Avelino, comeu e bem… Victor não lhe ficou atrás e Manuel não deixou a fama por mãos alheias.

<Lizete, Celina e Teresa, que, depois da Missa, foram a casa vestir uma roupinha mais quentinha à mãe, chegaram um pouco atrasadas, mas ainda tiveram direito a uns quantos pedacinhos de carne.

Ao som da Banda de música, o povo da Lombada, dançou até fartar. Avelino, sempre arredado destas coisas, fez o gosto ao pé e não hesitou em puxar Lizete para o meio da dança… atrevido o rapaz.
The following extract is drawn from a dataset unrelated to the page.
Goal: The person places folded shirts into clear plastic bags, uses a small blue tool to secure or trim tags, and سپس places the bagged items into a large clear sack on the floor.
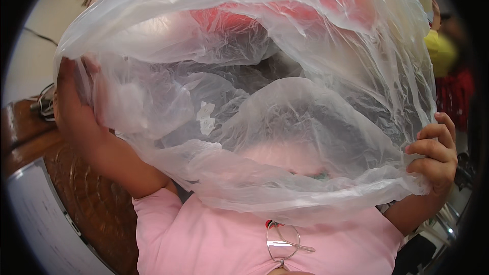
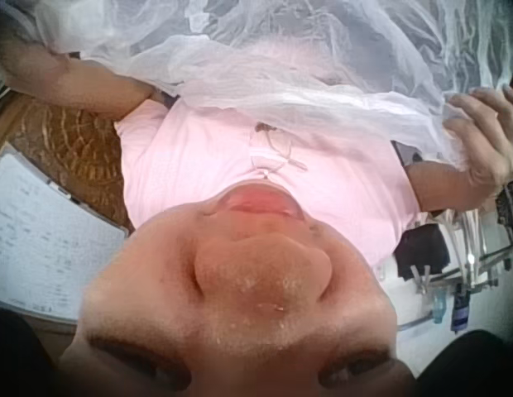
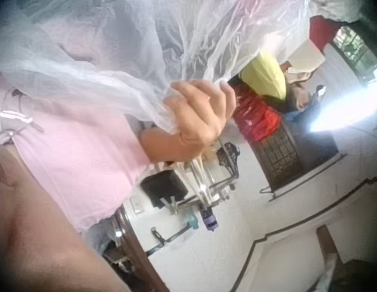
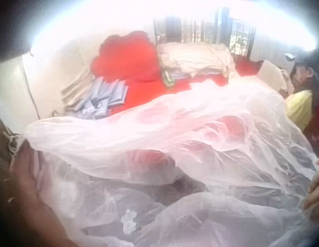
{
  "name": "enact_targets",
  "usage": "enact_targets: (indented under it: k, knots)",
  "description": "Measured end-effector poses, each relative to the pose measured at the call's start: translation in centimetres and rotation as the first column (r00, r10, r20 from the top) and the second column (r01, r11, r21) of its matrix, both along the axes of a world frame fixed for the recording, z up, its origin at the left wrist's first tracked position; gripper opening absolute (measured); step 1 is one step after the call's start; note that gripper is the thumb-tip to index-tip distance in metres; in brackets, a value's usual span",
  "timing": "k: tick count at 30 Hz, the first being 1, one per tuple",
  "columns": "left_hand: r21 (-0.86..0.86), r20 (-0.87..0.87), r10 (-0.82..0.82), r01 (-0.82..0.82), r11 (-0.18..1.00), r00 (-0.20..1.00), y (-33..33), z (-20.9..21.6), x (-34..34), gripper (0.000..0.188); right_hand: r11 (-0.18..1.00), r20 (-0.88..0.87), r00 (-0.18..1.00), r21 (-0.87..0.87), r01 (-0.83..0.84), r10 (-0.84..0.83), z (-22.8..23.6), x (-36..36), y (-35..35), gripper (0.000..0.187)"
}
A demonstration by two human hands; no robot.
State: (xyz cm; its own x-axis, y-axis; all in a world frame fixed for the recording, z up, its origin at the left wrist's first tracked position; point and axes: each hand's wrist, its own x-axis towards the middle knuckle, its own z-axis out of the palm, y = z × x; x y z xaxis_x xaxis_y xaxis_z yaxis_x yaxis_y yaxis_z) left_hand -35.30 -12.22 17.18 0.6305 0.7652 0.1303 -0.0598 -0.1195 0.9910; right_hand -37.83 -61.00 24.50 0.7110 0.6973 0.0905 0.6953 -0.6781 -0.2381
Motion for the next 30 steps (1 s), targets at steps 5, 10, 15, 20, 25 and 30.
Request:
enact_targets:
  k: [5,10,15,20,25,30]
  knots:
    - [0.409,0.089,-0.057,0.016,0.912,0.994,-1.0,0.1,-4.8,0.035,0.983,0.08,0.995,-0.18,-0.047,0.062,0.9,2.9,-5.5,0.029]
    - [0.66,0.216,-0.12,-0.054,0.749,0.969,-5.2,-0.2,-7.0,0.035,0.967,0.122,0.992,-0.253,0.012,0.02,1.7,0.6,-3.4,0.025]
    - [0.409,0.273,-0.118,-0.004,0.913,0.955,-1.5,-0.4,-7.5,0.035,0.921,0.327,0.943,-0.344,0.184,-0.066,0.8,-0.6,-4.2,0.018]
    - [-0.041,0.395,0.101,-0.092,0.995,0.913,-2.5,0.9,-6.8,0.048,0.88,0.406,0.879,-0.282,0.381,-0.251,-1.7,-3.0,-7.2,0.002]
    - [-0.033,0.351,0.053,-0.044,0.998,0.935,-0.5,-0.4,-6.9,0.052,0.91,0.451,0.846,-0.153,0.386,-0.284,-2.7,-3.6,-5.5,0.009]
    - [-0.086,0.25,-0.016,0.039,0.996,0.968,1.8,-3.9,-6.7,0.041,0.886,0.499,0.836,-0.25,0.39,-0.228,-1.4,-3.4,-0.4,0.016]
A certa altura, a cantoria ao despique, o jogo do anel e o jogo da manhã, uma espécie de jogo da cabra cega. Para quem já se esqueceu, aqui fica a descrição do jogo: escolhe-se alguém para cabra cega; os seus olhos são vendados com o lenço e, em seguida, esse jogador estende a mão para trás das costas e alguém dá uma palmada; depois, o jogador vendado tem que descobrir quem foi o atrevido e, se adivinhar, trocam de lugar.

<

Claro que, para aconchegar a barriguinha, uma sopa de trigo (ou seria de cevada?) bem temperada e quentinha veio mesmo a calhar, por volta das 21 horas. D. Aninhas comeu a sopa e virou-se para as filhas dizendo que o melhor era ir para a caminha.